Source: UMass News and Media
University of Massachusetts-Amherst English professor and poet Martín Espada has won the National Book Award for his book “Floaters,” a collection of poetry that runs from scathing socio-political commentary to homages of family and love.
Espada was recognized in the poetry category. His collection was named a 2021 finalist in October. A five-judge panel chose “Floaters” for the National Book Award, which was announced on November 18.
“Floaters” takes its title from a term used by certain Border Patrol agents to describe migrants who drown trying to cross the Rio Grande at the U.S./Mexico border. The title poem responds to the viral photograph of Óscar Alberto Martínez Ramírez and Angie Valeria, a Salvadoran father and daughter who drowned in the Río Grande, and allegations posted in the “I’m 10-15” Border Patrol Facebook group that the photo was faked. Espada bears eloquent witness to confrontations with anti-immigrant bigotry as a tenant lawyer years ago, and today he sings the praises of Central American adolescents kicking soccer balls over a barbed wire fence in an internment camp founded, he says, on that same bigotry. He also believes that times of hate call for poems of love — even in the voice of a cantankerous Galápagos tortoise.
The collection ranges from historical epic to achingly personal lyrics about growing up, the baseball that drops from the sky and smacks Espada in the eye as he contemplates a girl’s gently racist question. The poems have been described by reviewers as “both sardonic and breathtaking” and “a work of grace-laden defiance.” The Chicago Review of Books named “Floaters” one of the “12 Must-Read Books of January.”
“Martín Espada is one of the most important poets of his generation, and with good reason,” said UMass Amherst Chancellor Kumble R. Subbaswamy. “His poignant and powerful work touches our souls. He is a shining light in the arts and humanities on our campus, and his extraordinary writing and commitment to social justice is an inspiration throughout the world.”

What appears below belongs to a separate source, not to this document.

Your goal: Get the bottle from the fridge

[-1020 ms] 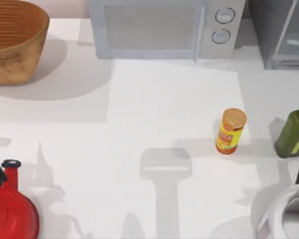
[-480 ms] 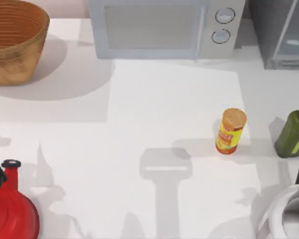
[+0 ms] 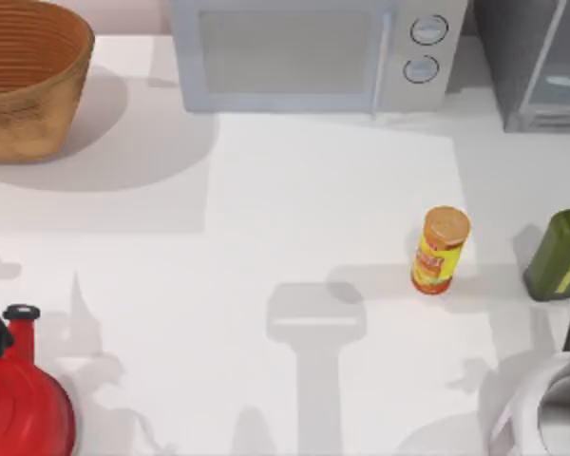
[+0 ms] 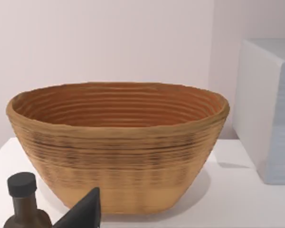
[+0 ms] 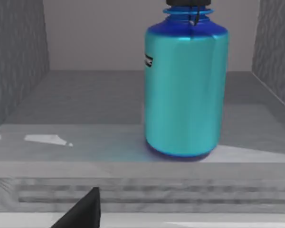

Espada has published more than 20 books as a poet, essayist, editor, and translator. Other collections of his poems include “Vivas to Those Who Have Failed,” “The Trouble Ball,” and “Alabanza.” His honors include the Ruth Lilly Poetry Prize, the Shelley Memorial Award, a Robert Creeley Award, a National Hispanic Cultural Center Literary Award, a PEN/Revson Fellowship, an Academy of American Poets Fellowship, and a Guggenheim Fellowship. Earlier this week, Espada also was named in the inaugural cohort of the Letras Boricuas Fellowship, a new award created by The Andrew W. Mellon Foundation and the Flamboyan Foundation’s Arts Fund. It aims to enrich and sustain literary tradition in Puerto Rico and across the U.S. diaspora.
Born in Brooklyn, New York in 1957, Espada earned a B.A. in history at the University of Wisconsin-Madison and a J.D. from Northeastern University. As an attorney, he served as supervisor of Su Clínica Legal, a legal services program for low-income, Spanish-speaking tenants in Chelsea.
Espada has dedicated himself to the pursuit of social justice and fighting for the rights of Latino/a communities. He cites his greatest influence as his father, Frank Espada, a community organizer, civil rights activist, and documentary photographer who created the Puerto Rican Diaspora Documentary Project.